Фюрер медленно, словно в сомнамбулическом сне, повернулся к своей возлюбленной и повертел головой, пытаясь окончательно выйти из состояния транса.
— Кого ты имеешь в виду? — хрипло спросил он, чувствуя, что гортань его сведена астматической судорогой.
— Этого офицера. Безрукого, безглазого, с каким-то покойни-ческим лицом.
— Опять этот полковник Штауффенберг… — кисло, но в то же время с заметным облегчением улыбнулся Гитлер. — Только что я прогнал его. Он что, просил замолвить словечко? Но ведь я запретил тебе…
— В том-то и дело, что мне он не сказал ни слова. Сказать — не сказал, но посмотрел на меня с таким сочувствием, с каким… ну, понимаешь… так смотрят разве что на несчастных вдов.
— Что ты несешь? — брезгливо возмутился Гитлер. — При чем здесь вдовы? Обычный полковник. С фронта. Да, инвалид, но его пристроили в штабе армии резерва.
— Я не это имела в виду. Речь сейчас не о нашей женитьбе. Я употребила слово «вдова», понимаю… Но и ты должен понять меня, Адольф… Он действительно полковник?

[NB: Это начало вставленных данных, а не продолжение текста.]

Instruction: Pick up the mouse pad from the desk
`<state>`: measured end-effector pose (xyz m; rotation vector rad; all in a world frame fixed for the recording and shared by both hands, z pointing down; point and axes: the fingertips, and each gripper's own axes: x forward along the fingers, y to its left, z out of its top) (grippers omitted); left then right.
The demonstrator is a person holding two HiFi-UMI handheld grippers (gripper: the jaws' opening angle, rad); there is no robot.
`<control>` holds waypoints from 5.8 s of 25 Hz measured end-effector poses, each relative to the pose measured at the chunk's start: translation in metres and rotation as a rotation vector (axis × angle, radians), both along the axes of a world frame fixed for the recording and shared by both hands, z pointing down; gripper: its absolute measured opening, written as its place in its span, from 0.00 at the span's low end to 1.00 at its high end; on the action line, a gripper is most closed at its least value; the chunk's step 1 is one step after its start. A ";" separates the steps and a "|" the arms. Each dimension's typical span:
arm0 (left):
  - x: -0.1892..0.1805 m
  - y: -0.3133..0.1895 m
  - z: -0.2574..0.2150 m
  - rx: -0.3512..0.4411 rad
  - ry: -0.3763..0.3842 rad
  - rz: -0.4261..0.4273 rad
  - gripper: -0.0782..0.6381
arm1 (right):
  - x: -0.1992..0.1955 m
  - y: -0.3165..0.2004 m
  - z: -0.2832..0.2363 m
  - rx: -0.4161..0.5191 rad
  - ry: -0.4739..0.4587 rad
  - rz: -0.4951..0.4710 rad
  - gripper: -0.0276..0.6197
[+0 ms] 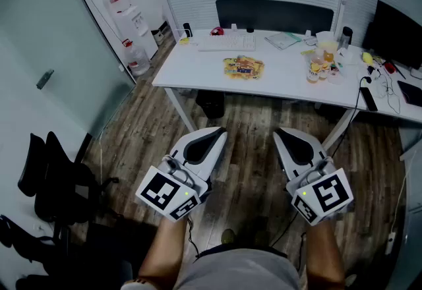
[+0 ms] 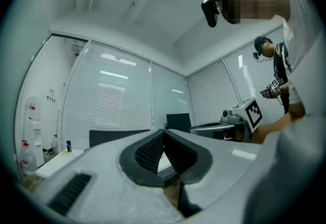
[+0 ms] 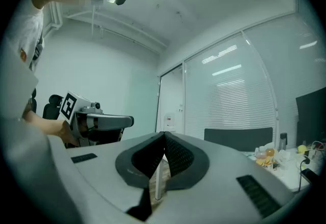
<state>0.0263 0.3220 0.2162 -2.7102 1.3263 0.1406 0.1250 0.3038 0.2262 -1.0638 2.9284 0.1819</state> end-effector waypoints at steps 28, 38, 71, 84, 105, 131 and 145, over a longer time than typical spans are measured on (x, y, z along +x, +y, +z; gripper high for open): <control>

— Был им. До сегодняшнего дня.
— Почему я никогда раньше не видела его?
— Он лишь полмесяца назад назначен начальником штаба «Эрзацхер»[18] при генерале Фромме.
— Фромм тоже ненавидит меня. И тебя. Неужели ты все еще веришь ему, всему его штабу?
Гитлер потеребил кончиками пальцев мочку уха, как делал всегда, когда к нему возвращалось нормальное человеческое настроение вместе со способностью воспринимать мир таким, какой он есть на самом деле, а не таким, каким в очередной раз пригрезился.
— Прикажешь перевешать их прямо сейчас? Или, может, все-таки дашь возможность дождаться более подходящего момента? — И Ева увидела его улыбку. Люди, знавшие Гитлера десятилетиями, так и не могли припомнить случая, чтобы он вот так, открыто, улыбался. По крайней мере, искренне. А тут — почти детская, невинная улыбка наивного воспитанника воскресной церковной школы. Он даже не прикрыл ее, как обычно, приставленной ко рту наискосок ладонью.
— Но я не требую от тебя этого, — опешила Ева, останавливаясь у барьера рядом с Гитлером.
Она любила стоять здесь, рядом с ним, всматриваясь в те же вершины, в которые всматривался фюрер, выслушивая его суждения о горе Унтерсберг, Фридрихе, судьбе германской нации… Постепенно Ева научилась воспринимать мир его глазами, проникать в смысл бытия с его мыслями. По крайней мере, так ей казалось.
И еще Ева была убеждена, что точно так же, как Провидение избрало Адольфа Гитлера для того, чтобы он мог вернуть Германии ее былое величие, заложив основы Третьего рейха, так и ее саму Провидение послало фюреру.
Вот почему она, простая смертная, обычная, ничем не выделяющаяся среди других женщин немка, ревнуя и страдая от неопределенности своего положения, обязана была тяжело, но многотерпимо нести свой крест избранницы вождя нации.
Любила ли она его? В последнее время Ева даже не задавалась подобным вопросом. Он казался ей кощунственным. Достаточно того, что фюрер избрал ее. Именно ее, а не кого бы то ни было из миллионов других германок. А разве она не знала, что некоторые из безумных патриоток прорывались сквозь кордоны полиции и солдат СС с криком: «Мой фюрер, я хочу иметь от вас сына! Который когда-нибудь сможет отдать за вас свою жизнь!» А эти истошные вопли девиц из «Союза германских девушек»: «Я — ваша, фюрер!..»
Но он избрал ее, Еву Браун, девчушку из ателье фотографа, по существу, уличную девку. Это он своей благосклонностью возвысил ее в глазах всего окружения до ранга личной хозяйки резиденции «Бергхоф».